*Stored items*

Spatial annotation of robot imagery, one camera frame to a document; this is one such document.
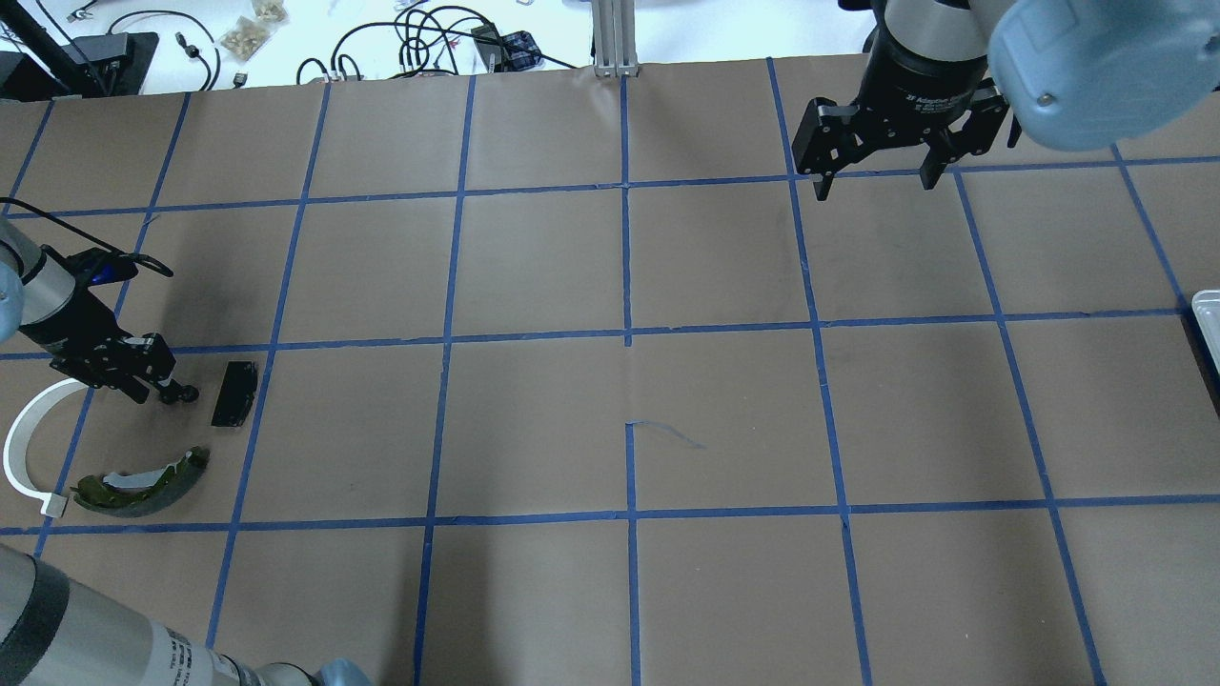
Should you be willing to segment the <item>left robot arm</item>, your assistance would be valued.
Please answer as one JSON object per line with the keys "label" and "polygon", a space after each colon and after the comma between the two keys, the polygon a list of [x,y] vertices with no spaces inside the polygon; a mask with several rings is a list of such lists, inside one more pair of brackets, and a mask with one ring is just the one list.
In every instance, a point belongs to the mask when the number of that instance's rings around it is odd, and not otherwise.
{"label": "left robot arm", "polygon": [[172,276],[159,260],[102,240],[65,256],[4,220],[2,303],[16,319],[4,325],[5,334],[24,334],[48,352],[52,369],[88,387],[120,391],[138,404],[152,393],[167,405],[193,403],[199,391],[174,381],[177,359],[162,334],[122,330],[113,309],[92,292],[134,280],[140,269]]}

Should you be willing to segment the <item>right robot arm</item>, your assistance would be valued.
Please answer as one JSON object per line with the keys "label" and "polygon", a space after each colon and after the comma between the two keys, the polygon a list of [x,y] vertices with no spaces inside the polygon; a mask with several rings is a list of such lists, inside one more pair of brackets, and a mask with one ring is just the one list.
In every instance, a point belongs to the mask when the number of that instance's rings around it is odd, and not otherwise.
{"label": "right robot arm", "polygon": [[932,190],[946,168],[1028,135],[1099,151],[1161,129],[1218,88],[1215,1],[844,1],[874,39],[848,104],[815,96],[791,151],[815,195],[872,153],[924,145]]}

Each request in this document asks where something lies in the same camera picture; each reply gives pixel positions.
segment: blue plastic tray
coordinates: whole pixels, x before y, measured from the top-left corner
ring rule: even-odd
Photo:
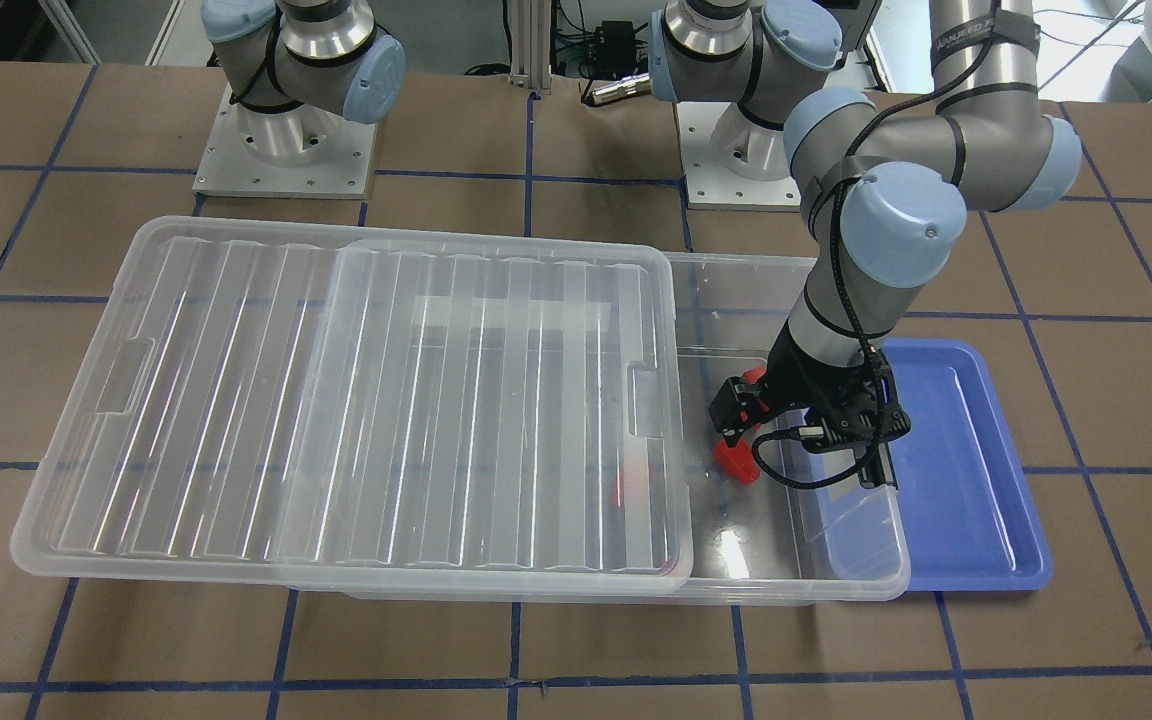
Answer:
[[[893,442],[911,591],[1032,591],[1051,553],[984,358],[969,344],[884,347],[914,432]]]

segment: white mounting plate
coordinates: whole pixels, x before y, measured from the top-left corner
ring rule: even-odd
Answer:
[[[211,123],[207,146],[198,160],[194,191],[215,197],[310,197],[365,200],[376,126],[340,123],[335,152],[310,165],[274,165],[247,150],[238,114],[225,88]]]
[[[730,103],[679,103],[679,149],[687,181],[687,205],[696,210],[799,211],[794,179],[755,181],[728,170],[714,156],[708,137]]]

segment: light blue joint cap
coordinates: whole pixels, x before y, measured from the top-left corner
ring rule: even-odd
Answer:
[[[1047,160],[1029,190],[1007,210],[1043,210],[1055,204],[1069,192],[1083,169],[1083,141],[1074,131],[1074,126],[1060,118],[1043,116],[1052,123],[1052,146],[1047,151]]]
[[[212,45],[237,40],[274,18],[274,0],[206,0],[202,28]]]
[[[669,53],[666,50],[664,23],[660,18],[664,10],[652,13],[652,46],[647,51],[647,71],[652,74],[652,94],[657,100],[676,103],[679,94],[673,90],[673,77],[669,77]]]
[[[887,287],[923,287],[941,272],[968,223],[958,188],[914,162],[884,162],[842,206],[842,241],[856,266]]]
[[[342,118],[367,126],[379,123],[394,108],[397,91],[403,88],[403,73],[407,54],[401,41],[392,35],[376,38],[349,83]]]
[[[842,55],[842,28],[812,0],[768,0],[763,26],[781,50],[814,70],[832,70]]]
[[[865,104],[870,108],[874,106],[864,92],[856,88],[842,86],[820,88],[795,105],[790,118],[785,121],[785,159],[790,161],[790,168],[794,167],[794,156],[799,151],[799,145],[803,145],[803,141],[820,124],[820,120],[828,118],[836,109],[856,104]]]

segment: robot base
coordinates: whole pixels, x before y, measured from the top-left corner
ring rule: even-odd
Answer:
[[[311,164],[274,165],[244,146],[236,106],[225,88],[211,124],[207,146],[198,161],[194,191],[215,197],[306,197],[364,200],[371,174],[376,126],[340,120],[332,151]]]
[[[696,210],[799,211],[794,179],[755,181],[728,170],[714,156],[710,136],[730,103],[679,103],[679,149],[687,182],[687,206]]]

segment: blue tray
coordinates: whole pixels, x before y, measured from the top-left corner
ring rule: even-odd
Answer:
[[[984,358],[957,341],[884,347],[914,432],[890,444],[911,591],[1033,591],[1051,553]]]

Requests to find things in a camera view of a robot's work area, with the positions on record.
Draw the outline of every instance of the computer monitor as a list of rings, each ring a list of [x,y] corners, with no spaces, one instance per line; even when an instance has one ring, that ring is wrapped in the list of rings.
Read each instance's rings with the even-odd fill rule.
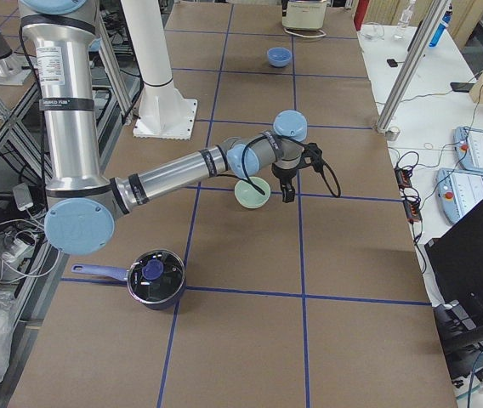
[[[483,201],[425,249],[444,300],[483,326]]]

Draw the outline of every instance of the blue pot handle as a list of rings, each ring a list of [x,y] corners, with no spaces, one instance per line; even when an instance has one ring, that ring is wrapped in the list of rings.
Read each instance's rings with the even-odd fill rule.
[[[86,275],[100,275],[109,276],[118,281],[126,282],[128,279],[128,272],[123,268],[116,268],[114,266],[91,265],[88,263],[75,263],[71,266],[71,272],[74,274]]]

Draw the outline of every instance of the light green bowl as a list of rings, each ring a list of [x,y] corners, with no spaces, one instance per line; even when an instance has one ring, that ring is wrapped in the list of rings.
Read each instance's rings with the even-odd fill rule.
[[[266,202],[270,198],[270,185],[266,183],[265,180],[262,180],[260,177],[251,177],[250,179],[266,194],[260,194],[249,183],[245,181],[238,181],[236,183],[236,187],[234,188],[234,195],[236,196],[238,202],[242,204],[245,208],[253,210],[255,208],[260,208],[264,204],[266,204]]]

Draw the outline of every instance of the water bottle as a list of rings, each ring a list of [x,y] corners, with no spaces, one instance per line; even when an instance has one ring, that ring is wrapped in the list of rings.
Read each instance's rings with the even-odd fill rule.
[[[408,7],[402,12],[401,17],[398,20],[398,24],[396,25],[395,34],[393,37],[397,39],[401,39],[404,37],[404,31],[410,24],[410,20],[413,16],[413,10],[415,9],[415,0],[410,0]]]
[[[432,37],[432,40],[430,40],[429,47],[436,47],[436,44],[440,41],[440,37],[442,37],[442,33],[449,26],[449,22],[452,19],[452,14],[453,14],[453,6],[451,3],[449,3],[449,8],[444,14],[444,18],[440,22],[440,25],[438,25],[435,36]]]

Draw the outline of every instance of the blue bottle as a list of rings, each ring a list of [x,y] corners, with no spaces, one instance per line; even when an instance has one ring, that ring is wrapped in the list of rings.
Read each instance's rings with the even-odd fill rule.
[[[432,40],[430,40],[429,47],[436,47],[436,44],[440,41],[440,37],[442,37],[442,33],[449,26],[449,22],[452,19],[452,14],[453,14],[453,6],[450,3],[449,9],[444,14],[444,18],[442,19],[442,21],[440,22],[440,25],[438,25],[438,28],[436,29],[435,36],[432,37]]]

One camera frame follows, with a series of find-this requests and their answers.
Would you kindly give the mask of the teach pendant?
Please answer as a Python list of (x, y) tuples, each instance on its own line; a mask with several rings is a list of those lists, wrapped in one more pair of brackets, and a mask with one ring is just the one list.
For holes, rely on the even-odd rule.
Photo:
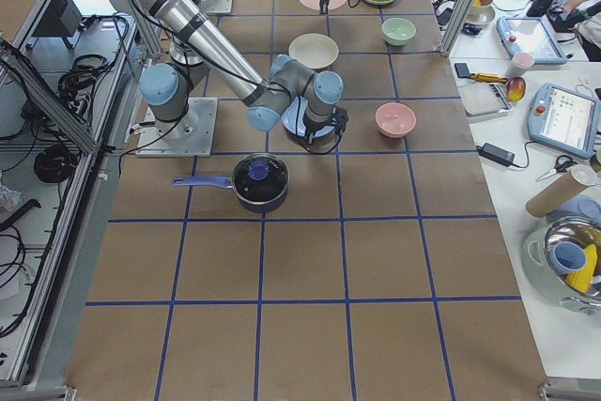
[(527, 117), (533, 141), (589, 159), (600, 118), (600, 100), (577, 91), (543, 84), (532, 100)]
[(513, 57), (520, 52), (530, 54), (537, 65), (563, 65), (564, 51), (540, 18), (501, 17), (496, 22), (501, 44)]

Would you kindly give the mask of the mango fruit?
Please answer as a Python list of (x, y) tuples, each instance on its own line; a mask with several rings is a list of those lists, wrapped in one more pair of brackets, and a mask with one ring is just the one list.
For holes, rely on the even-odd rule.
[(514, 77), (507, 81), (506, 98), (510, 102), (517, 102), (524, 98), (526, 92), (526, 81), (522, 77)]

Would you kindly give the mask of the cardboard tube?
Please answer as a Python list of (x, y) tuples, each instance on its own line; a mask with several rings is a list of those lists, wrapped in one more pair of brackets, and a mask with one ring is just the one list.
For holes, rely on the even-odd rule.
[(590, 166), (577, 164), (530, 199), (525, 209), (532, 216), (542, 218), (596, 182), (597, 174)]

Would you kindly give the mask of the white bowl with fruit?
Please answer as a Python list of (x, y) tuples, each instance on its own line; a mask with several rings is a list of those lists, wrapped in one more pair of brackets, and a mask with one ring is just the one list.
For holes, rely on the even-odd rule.
[(493, 0), (473, 0), (466, 21), (468, 23), (475, 23), (481, 14), (488, 12), (492, 8), (492, 3)]

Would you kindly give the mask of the blue plate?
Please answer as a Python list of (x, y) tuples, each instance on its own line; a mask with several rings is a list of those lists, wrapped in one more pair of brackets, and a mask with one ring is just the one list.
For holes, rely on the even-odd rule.
[(282, 123), (285, 129), (296, 137), (301, 138), (306, 143), (304, 136), (304, 125), (303, 118), (309, 116), (315, 122), (326, 123), (330, 125), (330, 119), (325, 116), (318, 116), (313, 110), (310, 109), (309, 101), (304, 97), (296, 97), (292, 103), (286, 108), (282, 114)]

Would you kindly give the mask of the teach pendant far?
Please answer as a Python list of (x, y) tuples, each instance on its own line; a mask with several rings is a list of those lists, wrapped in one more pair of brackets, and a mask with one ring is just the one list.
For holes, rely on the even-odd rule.
[(513, 57), (520, 52), (530, 54), (537, 65), (563, 65), (564, 51), (540, 18), (501, 17), (496, 22), (501, 44)]

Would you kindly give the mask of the blue saucepan with lid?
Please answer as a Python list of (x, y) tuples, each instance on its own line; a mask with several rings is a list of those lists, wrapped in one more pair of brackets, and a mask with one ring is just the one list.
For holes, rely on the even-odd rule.
[(230, 176), (174, 177), (172, 185), (230, 190), (247, 210), (268, 213), (286, 200), (289, 171), (279, 158), (269, 153), (255, 153), (239, 161)]

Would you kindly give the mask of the kitchen scale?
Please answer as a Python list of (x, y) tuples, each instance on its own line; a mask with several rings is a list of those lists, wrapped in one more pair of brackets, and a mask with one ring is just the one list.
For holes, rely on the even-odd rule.
[(513, 107), (499, 84), (471, 83), (458, 88), (468, 119), (505, 116)]

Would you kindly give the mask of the white cup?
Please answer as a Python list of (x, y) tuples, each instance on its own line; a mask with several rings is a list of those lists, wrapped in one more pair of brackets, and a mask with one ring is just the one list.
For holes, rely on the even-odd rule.
[(534, 56), (527, 52), (518, 52), (510, 60), (510, 66), (506, 72), (508, 79), (521, 77), (535, 64)]

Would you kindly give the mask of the black power adapter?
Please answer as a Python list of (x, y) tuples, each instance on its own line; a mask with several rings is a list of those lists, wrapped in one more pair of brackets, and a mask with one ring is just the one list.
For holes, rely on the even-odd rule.
[(501, 147), (490, 143), (483, 143), (476, 147), (478, 154), (492, 162), (509, 167), (514, 164), (515, 154)]

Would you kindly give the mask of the steel mixing bowl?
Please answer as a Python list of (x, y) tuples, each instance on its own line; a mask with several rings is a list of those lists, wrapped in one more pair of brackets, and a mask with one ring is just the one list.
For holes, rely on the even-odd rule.
[(600, 224), (564, 217), (531, 232), (520, 257), (527, 280), (548, 303), (587, 315), (600, 312)]

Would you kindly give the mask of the scissors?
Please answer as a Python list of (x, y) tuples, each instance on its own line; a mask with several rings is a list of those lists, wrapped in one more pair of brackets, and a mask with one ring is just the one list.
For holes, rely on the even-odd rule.
[(553, 176), (566, 173), (571, 167), (575, 166), (578, 162), (575, 161), (571, 156), (562, 154), (555, 159), (554, 165), (551, 169), (546, 171), (541, 176), (535, 179), (536, 182), (540, 182), (549, 179)]

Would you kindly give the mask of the green bowl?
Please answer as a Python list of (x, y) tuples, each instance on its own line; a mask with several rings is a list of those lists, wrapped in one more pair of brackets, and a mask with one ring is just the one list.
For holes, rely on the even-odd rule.
[(416, 26), (413, 22), (400, 17), (390, 18), (381, 26), (384, 41), (392, 46), (404, 46), (416, 36)]

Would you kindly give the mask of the teach pendant near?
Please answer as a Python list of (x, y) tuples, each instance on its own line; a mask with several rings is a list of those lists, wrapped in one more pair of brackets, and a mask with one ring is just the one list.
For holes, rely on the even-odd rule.
[(532, 100), (527, 117), (533, 141), (589, 159), (600, 118), (600, 100), (577, 91), (543, 84)]

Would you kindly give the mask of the cream plate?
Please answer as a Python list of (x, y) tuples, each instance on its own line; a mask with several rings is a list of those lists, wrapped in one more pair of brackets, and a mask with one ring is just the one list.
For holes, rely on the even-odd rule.
[(336, 42), (323, 34), (309, 33), (294, 38), (288, 54), (309, 69), (325, 69), (339, 56)]

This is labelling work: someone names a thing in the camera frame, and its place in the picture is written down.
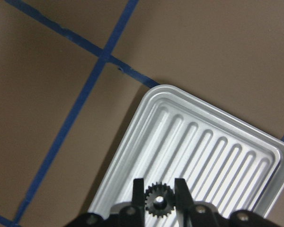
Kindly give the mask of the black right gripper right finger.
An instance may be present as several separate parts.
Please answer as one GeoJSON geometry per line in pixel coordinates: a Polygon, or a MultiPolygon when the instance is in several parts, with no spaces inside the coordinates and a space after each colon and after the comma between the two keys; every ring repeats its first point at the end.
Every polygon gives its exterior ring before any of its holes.
{"type": "Polygon", "coordinates": [[[177,220],[180,227],[191,227],[190,210],[194,205],[185,179],[175,178],[175,207],[177,220]]]}

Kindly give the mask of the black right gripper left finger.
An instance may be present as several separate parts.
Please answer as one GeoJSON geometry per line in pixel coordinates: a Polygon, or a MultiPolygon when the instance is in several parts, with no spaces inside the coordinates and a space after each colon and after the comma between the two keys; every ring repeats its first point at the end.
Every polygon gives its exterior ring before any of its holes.
{"type": "Polygon", "coordinates": [[[133,180],[132,206],[135,209],[134,226],[145,226],[145,195],[144,195],[144,179],[137,178],[133,180]]]}

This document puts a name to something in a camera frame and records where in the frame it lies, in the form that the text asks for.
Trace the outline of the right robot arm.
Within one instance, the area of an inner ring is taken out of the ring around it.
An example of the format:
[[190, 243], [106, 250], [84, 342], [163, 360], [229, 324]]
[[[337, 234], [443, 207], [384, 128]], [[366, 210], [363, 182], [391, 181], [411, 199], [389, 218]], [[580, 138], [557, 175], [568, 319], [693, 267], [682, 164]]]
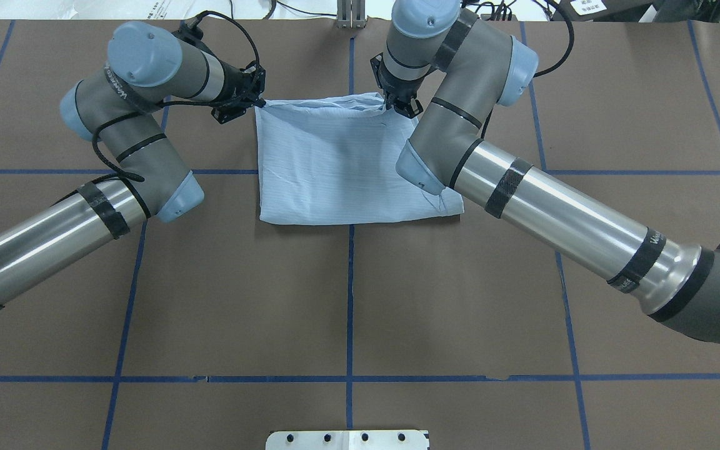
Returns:
[[419, 116], [396, 168], [457, 191], [720, 344], [720, 24], [558, 23], [503, 31], [458, 1], [397, 1], [372, 59], [389, 108]]

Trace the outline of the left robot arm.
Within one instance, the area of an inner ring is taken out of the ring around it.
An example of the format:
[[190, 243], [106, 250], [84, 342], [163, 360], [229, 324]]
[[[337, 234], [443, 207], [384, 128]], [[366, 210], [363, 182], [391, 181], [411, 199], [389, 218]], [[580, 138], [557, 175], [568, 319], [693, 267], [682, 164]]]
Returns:
[[168, 223], [204, 200], [194, 171], [157, 115], [166, 108], [208, 108], [219, 123], [264, 104], [266, 70], [254, 38], [237, 31], [251, 60], [235, 66], [204, 40], [203, 11], [177, 29], [150, 22], [120, 24], [103, 62], [63, 94], [66, 129], [100, 164], [92, 180], [0, 233], [0, 311], [104, 245], [151, 219]]

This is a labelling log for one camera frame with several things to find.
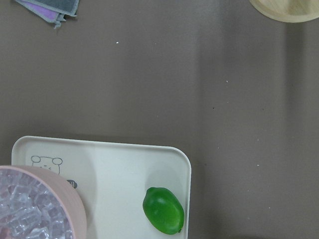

*AIM OF THE TASK*
Once you have read the entries above, state how many of their lines include "work", giving the number alone.

*EXERCISE RESULT*
2